My first introduction to Joi Ito’s work came via his investment in our online gaming company, GameVentures in Singapore a few years ago. Since then, I’ve followed his work closely as he’s just generally awesome. Loved this particular blurb from a recent interview.
Ito: Making maps is a long and very expensive process, and the idea of compasses over maps is that one should have a goal, vision, or long-term, detailed plan, especially as the world is complex and always changing.
Somebody once told me a story about a film director who said that the difference between a great and a not-great film is that you have an image of what the movie is in your head. When everyone reads a script, everyone can imagine a completely different movie.
A great director’s job is making sure that everyone on set is making the same movie in their heads, whether it’s a craft services person, a driver, or the director of photography. That’s the idea of the compass. It’s that we know where we’re all trying to go.
You can also look at Wikipedia, an organization with neutrality as a stated goal.
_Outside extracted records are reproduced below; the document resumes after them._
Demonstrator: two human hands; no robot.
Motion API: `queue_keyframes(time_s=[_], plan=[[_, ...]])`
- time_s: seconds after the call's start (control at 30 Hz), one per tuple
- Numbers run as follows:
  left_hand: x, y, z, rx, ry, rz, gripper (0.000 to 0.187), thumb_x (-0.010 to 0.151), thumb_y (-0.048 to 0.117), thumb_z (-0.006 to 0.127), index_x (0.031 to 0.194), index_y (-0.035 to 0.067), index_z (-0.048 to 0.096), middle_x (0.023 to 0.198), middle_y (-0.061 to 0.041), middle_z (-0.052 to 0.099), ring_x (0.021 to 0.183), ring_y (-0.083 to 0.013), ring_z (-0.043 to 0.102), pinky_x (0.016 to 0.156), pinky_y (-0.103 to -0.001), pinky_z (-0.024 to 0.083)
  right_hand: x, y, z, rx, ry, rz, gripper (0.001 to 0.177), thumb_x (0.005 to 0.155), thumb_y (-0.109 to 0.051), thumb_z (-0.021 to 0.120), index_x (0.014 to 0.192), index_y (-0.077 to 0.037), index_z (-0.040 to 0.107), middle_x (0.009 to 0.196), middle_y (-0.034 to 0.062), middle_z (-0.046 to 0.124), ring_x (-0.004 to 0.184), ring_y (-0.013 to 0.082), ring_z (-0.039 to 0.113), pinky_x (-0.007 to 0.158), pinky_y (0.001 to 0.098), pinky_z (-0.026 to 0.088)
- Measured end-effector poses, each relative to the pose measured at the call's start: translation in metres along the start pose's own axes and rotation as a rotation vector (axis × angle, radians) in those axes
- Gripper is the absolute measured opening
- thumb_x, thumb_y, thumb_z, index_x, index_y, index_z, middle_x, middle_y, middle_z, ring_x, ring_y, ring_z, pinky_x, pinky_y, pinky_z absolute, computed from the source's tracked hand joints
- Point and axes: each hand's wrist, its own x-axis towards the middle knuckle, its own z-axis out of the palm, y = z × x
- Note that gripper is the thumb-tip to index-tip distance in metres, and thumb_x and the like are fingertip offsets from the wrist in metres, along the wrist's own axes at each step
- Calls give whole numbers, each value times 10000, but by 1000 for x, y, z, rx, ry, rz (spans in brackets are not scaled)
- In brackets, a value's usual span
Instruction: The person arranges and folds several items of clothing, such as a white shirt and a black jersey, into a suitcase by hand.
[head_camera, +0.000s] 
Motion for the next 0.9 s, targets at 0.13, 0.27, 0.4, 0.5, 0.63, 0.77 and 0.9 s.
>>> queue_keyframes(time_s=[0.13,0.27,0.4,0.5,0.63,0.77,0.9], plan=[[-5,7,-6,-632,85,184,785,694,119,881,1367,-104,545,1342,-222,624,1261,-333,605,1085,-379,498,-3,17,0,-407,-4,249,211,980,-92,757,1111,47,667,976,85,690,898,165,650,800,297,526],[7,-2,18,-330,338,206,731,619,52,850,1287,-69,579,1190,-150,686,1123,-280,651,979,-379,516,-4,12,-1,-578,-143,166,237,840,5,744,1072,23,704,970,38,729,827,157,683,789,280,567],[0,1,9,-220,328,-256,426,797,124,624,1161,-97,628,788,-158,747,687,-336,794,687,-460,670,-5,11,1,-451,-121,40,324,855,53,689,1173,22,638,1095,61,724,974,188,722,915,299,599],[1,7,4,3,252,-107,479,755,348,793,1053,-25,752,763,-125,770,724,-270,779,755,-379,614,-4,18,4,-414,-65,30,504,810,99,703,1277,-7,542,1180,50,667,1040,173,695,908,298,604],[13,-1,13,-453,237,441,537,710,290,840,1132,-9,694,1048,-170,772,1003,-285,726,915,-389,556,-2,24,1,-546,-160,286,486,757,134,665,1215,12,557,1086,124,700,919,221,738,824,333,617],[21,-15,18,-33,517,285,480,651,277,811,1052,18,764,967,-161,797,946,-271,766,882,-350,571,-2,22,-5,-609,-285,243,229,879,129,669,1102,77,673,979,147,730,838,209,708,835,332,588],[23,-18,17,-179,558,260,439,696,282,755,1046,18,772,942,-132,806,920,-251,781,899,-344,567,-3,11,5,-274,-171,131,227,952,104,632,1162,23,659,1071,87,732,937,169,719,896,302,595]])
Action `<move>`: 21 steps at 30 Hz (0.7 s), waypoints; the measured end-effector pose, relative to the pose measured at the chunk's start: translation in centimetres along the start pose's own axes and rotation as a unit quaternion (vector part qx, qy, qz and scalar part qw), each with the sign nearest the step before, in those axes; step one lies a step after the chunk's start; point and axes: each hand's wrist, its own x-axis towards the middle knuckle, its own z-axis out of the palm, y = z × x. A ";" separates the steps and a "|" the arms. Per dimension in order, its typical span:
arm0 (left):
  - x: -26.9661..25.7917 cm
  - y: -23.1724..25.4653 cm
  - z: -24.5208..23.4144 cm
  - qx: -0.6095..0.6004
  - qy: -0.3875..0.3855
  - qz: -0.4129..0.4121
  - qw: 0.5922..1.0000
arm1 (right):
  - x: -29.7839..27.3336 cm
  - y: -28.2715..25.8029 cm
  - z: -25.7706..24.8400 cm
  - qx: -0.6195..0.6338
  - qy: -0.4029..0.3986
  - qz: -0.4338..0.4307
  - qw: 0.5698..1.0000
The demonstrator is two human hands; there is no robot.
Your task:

The community believes and buys into the organization’s whole ideology, but it also allows individuals to all do different things while those values hold the entire project together.
A lot of organizations and traditional, industrial-age institutions have been about plans, structures, and preparation, but we’re all aware that agility, speed, and the ability to pull from a network is much more important in order to all make the same movie.
Full interview with Joi here.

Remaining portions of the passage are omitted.